A great intro presentation about yoga:
http://www.wepapers.com/Papers/92152/YOGA.ppt

Ann

I was diagnosed with ADHD at age 34, just this year. I went through life with no self-esteem, self-worth, or confidence.
Like Mary Alice, I was lost and disorganized from class to class. I unfortunately went undiagnosed and by the time I was 22 I was in and out of hospitals and therapy sessions and treated for mental problems I did not have.
My son is ADHD, I recognized it quckily and have been struggling with his behavioral problems and everything involved with being a parent of an ADHD child.
I started doing Vinyasha Yoga about 3 months ago. I had tried Power Yoga but it agitated my mind and tension in my body more than it helped, so I dropped out of it.
I am on Adderall for the ADHD and I had to adjust to a sudden peace with in my mind. I was scared to death of the silence, then I decided to go to the yoga class offered at the gym. It has changed my body and mind as described in the article. I do have a long way to go to achieve the state Mary Alice has come to find. However, I am always thrilled by yoga, I go into it excited and ready but holding on to worries and other problems, but by the end of a practice or class I am alive and awake in my mind, body, and soul but also wrapped in calm. Just recently I have started practice everyday at home inbetween classes. It is greatly reducing my everyday stress.
After I read this article I was able to understand many things I have questioned lately. I mentioned to my husband a couple of days ago about the fact that I have stuck to the practice of Vinyasha and how it has affected me. He pointed out the fact that I have become happy with my body as well. Not just mentally and spiritually it has, as put in the article, made me aware of myself and comfortable in my own skin.

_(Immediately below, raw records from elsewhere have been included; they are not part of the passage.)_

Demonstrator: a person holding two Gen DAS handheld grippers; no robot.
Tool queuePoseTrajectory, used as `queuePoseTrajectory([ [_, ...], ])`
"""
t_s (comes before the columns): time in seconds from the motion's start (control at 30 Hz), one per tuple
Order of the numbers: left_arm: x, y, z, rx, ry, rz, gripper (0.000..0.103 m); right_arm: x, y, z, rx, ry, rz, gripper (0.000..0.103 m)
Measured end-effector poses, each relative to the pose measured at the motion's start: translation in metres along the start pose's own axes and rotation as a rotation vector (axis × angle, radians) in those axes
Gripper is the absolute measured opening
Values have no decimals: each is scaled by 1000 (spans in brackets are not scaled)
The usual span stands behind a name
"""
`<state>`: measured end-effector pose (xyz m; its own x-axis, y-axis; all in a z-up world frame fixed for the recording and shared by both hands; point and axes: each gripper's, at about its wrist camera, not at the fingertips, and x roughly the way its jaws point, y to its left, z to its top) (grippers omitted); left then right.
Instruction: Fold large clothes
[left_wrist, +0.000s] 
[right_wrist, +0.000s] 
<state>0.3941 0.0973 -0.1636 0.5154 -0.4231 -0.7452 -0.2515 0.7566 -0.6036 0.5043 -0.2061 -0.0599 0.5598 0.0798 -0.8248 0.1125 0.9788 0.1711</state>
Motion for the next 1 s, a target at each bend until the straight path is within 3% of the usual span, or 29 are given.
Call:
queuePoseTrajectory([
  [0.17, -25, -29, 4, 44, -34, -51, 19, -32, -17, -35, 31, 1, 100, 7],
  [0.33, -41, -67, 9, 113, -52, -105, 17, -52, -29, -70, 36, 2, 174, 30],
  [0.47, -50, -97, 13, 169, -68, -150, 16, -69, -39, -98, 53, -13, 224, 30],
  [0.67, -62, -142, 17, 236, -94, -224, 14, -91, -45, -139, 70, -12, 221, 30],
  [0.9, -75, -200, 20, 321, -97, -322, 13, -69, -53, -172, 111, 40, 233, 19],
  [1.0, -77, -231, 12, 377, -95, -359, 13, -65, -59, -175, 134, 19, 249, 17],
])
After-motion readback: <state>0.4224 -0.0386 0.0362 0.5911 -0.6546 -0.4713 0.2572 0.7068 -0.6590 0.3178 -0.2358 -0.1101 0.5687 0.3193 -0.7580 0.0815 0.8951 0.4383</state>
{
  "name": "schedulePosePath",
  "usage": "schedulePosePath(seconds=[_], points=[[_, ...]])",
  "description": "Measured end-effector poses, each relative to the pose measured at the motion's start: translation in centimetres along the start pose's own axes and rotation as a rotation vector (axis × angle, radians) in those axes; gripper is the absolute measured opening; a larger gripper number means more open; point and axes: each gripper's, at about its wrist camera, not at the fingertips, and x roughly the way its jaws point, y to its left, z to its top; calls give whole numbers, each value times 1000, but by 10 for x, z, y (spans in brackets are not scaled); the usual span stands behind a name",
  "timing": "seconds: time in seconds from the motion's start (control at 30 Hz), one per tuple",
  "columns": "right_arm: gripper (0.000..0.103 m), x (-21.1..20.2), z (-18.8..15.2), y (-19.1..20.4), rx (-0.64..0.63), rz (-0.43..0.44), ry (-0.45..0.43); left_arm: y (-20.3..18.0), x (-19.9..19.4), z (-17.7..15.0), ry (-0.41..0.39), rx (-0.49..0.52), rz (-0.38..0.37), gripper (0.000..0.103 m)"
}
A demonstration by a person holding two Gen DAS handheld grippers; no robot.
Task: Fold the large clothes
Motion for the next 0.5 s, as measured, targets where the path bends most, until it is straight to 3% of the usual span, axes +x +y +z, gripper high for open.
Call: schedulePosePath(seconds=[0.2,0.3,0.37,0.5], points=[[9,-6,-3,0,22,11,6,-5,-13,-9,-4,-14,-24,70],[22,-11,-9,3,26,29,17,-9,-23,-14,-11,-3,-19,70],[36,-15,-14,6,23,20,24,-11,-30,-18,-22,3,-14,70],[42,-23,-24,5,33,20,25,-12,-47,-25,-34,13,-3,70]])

Typing that made my eyes tear up.
I am going to get the DVD for yoga for special children and work my son into it. There are no yoga classes around here for his age group, they do have it for 6-8 and 13-16 but nothing inbetween. Until then I will have to assist with poses and breathe before we can practice together. He does like trying poses already. I was practicing The Crane the first time it was introduced to me in class, my son comes along and starts doing the same movements I was and the little stinker did it on the first try. We laughed and for a moment were able to connect.
Your article was full of answers and possibilities for myself but it also pointed me in the right direction for helping my son but not leaving me blinded to the hardships and time it will take to see the benefits it will have for him in the long run.
Thank you.

Gail

Can anyone tell me the date of this article???